Records contained in a dataset

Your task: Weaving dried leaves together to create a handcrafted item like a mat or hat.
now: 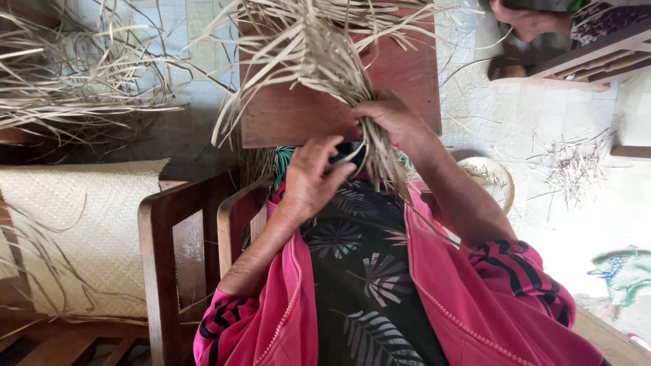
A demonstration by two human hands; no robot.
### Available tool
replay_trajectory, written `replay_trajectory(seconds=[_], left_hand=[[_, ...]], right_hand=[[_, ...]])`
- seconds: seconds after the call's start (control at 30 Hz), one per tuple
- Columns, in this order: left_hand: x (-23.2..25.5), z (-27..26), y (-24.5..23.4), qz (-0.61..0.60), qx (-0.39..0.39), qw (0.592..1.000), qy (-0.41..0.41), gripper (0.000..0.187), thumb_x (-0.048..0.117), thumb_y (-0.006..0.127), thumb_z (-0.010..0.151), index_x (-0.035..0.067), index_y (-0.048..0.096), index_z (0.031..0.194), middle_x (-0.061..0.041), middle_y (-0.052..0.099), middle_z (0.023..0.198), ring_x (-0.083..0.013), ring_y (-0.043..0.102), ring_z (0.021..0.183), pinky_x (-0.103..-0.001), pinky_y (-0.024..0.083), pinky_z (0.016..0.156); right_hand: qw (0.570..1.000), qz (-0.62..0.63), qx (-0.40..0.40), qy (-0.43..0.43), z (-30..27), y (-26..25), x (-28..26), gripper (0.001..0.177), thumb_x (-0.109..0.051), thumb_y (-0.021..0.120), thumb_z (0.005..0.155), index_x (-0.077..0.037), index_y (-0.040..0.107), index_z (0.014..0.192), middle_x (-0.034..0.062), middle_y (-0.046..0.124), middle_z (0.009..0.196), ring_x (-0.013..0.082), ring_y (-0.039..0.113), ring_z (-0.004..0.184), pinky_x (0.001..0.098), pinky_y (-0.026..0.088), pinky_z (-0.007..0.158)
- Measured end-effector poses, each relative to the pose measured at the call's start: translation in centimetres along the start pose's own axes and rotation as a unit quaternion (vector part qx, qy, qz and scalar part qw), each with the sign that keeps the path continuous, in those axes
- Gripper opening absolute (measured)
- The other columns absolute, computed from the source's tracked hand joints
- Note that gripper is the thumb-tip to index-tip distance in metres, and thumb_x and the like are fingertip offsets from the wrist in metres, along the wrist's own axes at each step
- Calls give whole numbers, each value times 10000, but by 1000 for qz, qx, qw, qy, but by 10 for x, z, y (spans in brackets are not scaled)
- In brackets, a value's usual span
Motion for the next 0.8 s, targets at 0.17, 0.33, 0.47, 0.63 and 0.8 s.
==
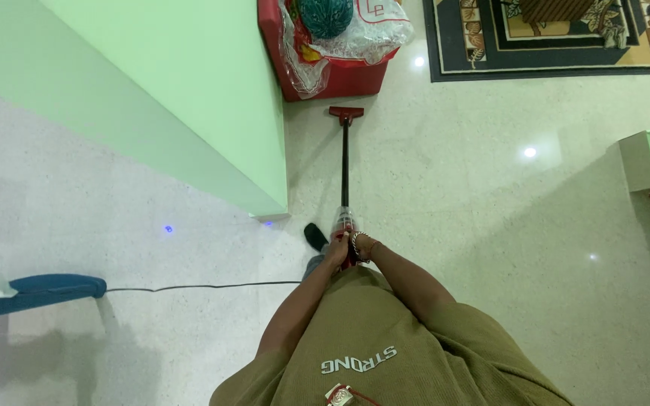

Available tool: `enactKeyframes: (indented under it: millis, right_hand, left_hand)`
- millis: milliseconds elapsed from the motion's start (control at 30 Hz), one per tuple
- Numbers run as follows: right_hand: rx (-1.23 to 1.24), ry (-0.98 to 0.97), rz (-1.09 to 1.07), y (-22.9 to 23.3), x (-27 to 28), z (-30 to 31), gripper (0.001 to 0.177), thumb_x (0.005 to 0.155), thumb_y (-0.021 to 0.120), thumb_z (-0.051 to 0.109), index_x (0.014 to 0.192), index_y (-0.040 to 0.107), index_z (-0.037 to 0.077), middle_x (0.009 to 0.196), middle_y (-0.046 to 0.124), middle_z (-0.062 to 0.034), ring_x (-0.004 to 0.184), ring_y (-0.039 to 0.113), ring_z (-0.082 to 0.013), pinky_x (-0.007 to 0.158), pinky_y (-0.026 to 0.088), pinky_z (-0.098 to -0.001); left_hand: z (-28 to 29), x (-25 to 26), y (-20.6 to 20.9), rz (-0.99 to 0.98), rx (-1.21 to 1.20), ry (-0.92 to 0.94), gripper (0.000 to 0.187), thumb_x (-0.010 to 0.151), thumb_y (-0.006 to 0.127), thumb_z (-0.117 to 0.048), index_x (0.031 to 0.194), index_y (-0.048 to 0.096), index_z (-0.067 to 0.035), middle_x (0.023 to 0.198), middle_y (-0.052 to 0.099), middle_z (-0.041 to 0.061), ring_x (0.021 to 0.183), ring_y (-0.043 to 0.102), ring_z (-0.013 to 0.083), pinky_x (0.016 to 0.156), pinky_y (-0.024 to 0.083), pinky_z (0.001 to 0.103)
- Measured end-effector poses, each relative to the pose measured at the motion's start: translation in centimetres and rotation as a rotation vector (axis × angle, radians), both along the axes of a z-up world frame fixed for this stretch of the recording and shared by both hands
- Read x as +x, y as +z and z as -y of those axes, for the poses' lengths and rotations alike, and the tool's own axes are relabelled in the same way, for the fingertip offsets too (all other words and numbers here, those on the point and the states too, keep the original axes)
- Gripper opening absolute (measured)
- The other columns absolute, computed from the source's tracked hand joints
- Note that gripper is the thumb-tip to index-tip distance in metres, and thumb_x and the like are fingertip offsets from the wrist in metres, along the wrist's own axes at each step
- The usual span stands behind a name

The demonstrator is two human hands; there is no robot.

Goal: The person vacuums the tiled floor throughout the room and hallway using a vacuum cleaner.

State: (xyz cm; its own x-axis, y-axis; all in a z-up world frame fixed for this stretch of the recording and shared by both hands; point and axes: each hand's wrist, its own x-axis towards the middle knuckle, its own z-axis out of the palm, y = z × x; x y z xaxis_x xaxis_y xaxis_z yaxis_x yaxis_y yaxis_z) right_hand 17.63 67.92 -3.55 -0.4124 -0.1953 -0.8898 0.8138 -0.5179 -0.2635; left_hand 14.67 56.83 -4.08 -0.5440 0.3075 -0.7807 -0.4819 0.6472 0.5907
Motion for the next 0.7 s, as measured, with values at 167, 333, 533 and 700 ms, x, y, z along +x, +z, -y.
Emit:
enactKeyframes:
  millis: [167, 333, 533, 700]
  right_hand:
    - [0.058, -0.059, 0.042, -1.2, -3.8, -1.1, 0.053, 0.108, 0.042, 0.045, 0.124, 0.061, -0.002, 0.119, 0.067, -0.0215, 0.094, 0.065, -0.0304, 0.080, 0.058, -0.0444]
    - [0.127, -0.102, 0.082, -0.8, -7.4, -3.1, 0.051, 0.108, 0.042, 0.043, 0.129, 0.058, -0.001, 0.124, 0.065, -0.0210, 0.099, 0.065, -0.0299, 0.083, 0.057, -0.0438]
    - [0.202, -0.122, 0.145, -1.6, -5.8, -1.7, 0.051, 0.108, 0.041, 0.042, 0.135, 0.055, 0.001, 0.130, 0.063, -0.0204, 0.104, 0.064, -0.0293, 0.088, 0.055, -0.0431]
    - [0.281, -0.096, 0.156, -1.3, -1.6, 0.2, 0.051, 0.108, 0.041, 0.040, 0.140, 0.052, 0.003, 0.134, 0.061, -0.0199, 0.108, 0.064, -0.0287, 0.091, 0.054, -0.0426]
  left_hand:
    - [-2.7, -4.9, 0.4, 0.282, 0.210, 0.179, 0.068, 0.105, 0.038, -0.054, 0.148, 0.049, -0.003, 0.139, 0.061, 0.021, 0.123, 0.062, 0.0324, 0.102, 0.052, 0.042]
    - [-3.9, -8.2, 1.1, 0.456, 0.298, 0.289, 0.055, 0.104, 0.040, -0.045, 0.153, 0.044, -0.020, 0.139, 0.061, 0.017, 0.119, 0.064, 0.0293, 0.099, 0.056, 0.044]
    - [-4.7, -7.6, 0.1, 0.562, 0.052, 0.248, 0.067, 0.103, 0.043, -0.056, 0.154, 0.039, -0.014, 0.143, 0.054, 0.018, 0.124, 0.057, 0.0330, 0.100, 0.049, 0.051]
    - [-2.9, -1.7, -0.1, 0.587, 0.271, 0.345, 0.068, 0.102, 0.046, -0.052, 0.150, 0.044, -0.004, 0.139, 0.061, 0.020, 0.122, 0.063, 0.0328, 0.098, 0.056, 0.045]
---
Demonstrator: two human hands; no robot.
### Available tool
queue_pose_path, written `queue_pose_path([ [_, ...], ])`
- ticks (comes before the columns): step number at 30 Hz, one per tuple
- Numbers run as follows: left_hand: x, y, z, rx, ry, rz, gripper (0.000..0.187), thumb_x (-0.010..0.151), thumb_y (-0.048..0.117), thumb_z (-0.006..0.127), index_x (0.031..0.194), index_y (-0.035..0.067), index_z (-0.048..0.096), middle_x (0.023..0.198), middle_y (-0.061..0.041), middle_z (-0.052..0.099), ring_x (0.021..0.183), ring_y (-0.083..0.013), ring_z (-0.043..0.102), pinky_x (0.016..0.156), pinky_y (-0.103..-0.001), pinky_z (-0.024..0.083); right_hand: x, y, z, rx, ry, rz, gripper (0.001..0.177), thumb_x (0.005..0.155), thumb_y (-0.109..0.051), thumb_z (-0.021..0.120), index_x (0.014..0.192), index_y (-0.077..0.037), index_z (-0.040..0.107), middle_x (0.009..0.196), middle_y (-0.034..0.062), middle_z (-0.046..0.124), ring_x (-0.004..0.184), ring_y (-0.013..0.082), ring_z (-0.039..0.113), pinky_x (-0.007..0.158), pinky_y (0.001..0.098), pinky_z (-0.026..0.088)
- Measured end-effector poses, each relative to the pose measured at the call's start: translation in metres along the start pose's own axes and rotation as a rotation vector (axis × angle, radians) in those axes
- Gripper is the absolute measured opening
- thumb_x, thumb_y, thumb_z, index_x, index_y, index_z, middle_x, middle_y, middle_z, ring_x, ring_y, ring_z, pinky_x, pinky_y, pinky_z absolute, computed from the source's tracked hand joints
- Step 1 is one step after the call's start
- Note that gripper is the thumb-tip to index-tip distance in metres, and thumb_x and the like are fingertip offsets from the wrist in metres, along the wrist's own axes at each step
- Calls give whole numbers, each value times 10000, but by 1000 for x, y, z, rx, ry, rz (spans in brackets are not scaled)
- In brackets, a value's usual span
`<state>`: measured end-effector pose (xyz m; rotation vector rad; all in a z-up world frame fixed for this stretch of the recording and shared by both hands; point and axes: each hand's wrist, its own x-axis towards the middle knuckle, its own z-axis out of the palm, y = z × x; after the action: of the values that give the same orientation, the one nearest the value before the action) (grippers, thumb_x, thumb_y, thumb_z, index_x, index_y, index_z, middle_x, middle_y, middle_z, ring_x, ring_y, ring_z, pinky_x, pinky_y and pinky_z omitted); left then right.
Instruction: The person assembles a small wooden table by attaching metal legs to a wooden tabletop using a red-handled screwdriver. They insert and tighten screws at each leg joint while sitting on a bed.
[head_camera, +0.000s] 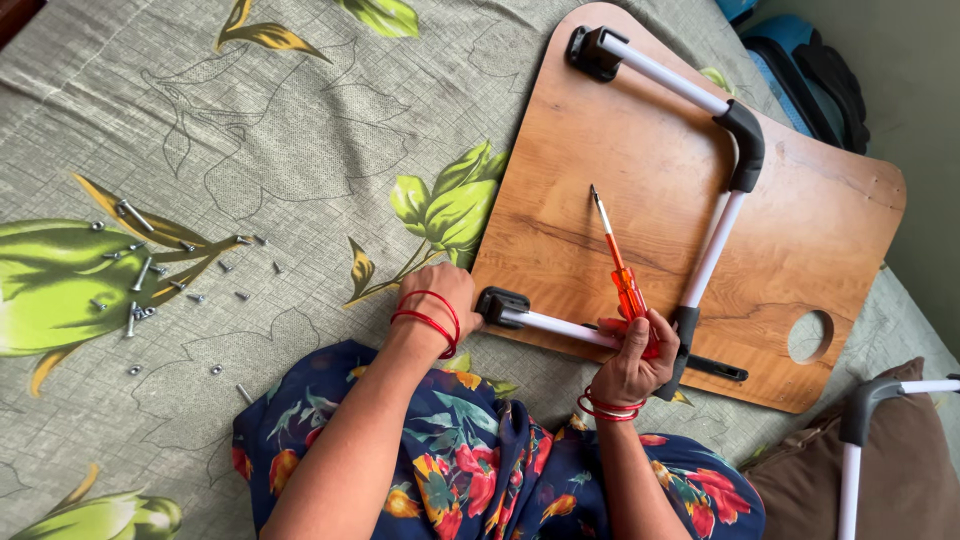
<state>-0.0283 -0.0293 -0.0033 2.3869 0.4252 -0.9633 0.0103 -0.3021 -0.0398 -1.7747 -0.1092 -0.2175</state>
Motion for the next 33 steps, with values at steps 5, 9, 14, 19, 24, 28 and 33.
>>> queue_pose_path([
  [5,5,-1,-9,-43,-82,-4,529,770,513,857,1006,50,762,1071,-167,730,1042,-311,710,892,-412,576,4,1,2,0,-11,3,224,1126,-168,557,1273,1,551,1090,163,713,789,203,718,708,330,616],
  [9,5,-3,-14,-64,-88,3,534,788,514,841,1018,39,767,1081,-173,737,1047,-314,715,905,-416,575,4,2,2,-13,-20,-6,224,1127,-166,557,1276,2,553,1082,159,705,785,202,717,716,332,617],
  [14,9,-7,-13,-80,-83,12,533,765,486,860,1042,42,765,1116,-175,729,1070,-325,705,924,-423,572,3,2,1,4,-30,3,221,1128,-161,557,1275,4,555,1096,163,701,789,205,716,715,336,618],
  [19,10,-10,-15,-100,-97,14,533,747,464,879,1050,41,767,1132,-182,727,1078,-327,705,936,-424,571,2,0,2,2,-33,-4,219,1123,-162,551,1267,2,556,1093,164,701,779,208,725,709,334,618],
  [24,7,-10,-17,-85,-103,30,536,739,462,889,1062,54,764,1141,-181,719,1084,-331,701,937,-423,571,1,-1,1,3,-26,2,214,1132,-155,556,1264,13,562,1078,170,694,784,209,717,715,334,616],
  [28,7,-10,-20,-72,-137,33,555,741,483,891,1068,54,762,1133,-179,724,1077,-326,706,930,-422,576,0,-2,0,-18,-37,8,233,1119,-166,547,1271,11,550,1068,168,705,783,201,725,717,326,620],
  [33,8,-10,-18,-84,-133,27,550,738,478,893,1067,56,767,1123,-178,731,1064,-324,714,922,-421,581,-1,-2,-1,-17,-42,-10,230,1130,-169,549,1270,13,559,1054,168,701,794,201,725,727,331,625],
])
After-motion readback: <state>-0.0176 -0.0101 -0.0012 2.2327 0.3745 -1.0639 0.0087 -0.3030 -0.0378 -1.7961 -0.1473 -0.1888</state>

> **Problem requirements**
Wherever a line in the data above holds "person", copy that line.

> **Answer below**
Goal: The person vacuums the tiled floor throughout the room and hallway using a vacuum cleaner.
Instruction: The person assembles a small wooden table by attaching metal legs to a wooden tabletop using a red-handled screwdriver. They insert and tighten screws at each leg joint while sitting on a bed.

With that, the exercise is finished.